-- GIVEN ENTRIES follows --
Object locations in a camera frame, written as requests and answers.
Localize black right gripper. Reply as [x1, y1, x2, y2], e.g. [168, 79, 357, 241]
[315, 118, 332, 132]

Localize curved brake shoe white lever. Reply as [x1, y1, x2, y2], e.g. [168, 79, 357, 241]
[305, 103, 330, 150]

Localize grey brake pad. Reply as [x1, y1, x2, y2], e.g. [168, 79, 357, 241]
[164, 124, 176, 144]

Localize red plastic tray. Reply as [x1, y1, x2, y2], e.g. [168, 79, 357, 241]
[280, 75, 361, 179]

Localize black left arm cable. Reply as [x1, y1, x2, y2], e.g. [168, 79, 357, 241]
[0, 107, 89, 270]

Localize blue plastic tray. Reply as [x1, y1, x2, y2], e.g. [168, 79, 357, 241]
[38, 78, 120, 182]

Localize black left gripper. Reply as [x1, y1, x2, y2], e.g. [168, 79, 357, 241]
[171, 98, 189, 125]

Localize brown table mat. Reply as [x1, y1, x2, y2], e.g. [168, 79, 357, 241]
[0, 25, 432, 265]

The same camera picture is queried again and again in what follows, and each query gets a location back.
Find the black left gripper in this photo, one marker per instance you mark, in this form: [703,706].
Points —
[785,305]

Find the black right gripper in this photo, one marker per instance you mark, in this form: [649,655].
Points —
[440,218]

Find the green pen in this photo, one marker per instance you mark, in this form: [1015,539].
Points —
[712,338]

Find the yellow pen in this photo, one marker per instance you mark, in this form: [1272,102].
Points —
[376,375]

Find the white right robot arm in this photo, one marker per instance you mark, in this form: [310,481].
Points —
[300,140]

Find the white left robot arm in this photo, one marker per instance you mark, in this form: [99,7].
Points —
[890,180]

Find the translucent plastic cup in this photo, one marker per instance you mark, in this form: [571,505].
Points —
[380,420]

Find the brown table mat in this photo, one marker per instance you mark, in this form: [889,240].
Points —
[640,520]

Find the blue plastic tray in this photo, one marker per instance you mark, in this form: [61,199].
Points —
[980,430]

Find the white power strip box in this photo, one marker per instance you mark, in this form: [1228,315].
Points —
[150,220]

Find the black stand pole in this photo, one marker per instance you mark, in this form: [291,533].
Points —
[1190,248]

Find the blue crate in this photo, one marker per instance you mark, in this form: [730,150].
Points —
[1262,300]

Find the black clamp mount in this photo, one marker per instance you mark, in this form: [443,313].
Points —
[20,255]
-- GIVEN ENTRIES concluded --
## EXERCISE INSTRUCTIONS
Go through the listing above, and whenever a line holds the word "camera", copy it.

## SOLUTION
Object locations in a camera frame, written as requests and answers.
The same camera picture is queried again and again in what follows, and each query gets a location back.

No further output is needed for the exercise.